13.19 Reading the file as a list of lines – method readlines

The file class has a method readlines which makes it possible to read the entire file at once, and returns a list of lines (as text strings):

  with open(’logo.txt’, ’r’) as f:
      L = f.readlines()
      print(L)

    [’                  #            #\n’,
     ’                  #            #\n’,
     ’######## ######## #   ######## ########\n’,
     ’#      # #        #          # #      #\n’,
     ’#      # #        #   ######## #      #\n’,
     ’#      # #        #   #      # #      #\n’,
     ’#      # ######## ### ######## ########’]

And there is an even shorter way to do this:

  with open(’logo.txt’, ’r’) as f:
      L = list(f)
      print(L)

    [’                  #            #\n’,
     ’                  #            #\n’,
     ’######## ######## #   ######## ########\n’,
     ’#      # #        #          # #      #\n’,
     ’#      # #        #   ######## #      #\n’,
     ’#      # #        #   #      # #      #\n’,
     ’#      # ######## ### ######## ########’]

As you can see, in neither case were the text strings cleaned from the newline characters at the end. But there is something more important to say about this approach, which we will do in the following subsection.

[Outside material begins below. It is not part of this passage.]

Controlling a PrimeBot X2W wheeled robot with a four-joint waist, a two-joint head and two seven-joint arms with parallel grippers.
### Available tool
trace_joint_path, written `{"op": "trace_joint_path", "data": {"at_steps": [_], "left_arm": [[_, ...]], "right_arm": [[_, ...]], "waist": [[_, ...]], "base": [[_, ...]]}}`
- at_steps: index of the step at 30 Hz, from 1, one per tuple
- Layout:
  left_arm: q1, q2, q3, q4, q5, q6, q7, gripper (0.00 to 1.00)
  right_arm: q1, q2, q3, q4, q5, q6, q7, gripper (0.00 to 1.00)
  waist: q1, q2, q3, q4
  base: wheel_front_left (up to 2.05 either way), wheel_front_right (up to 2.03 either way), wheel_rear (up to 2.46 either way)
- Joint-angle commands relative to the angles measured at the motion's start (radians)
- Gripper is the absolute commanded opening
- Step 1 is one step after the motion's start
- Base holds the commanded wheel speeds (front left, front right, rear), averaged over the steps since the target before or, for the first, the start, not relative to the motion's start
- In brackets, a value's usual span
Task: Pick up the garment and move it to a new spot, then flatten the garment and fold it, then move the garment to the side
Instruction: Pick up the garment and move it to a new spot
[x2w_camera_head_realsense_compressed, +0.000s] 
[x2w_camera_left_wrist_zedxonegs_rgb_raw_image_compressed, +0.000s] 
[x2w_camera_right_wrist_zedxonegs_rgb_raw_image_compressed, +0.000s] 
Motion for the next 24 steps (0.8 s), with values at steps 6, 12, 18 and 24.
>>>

13.20 File size vs available memory considerations

By RAM (Random-Access Memory) we mean runtime memory, or in other words the memory where the computer stores data while running programs. As opposed to hard disk space which is cheap, RAM is expensive, and therefore standard computers do not have much. Usually, as of 2018, standard desktop computers or laptops can have anywhere between 1 GB and 8 GB of RAM.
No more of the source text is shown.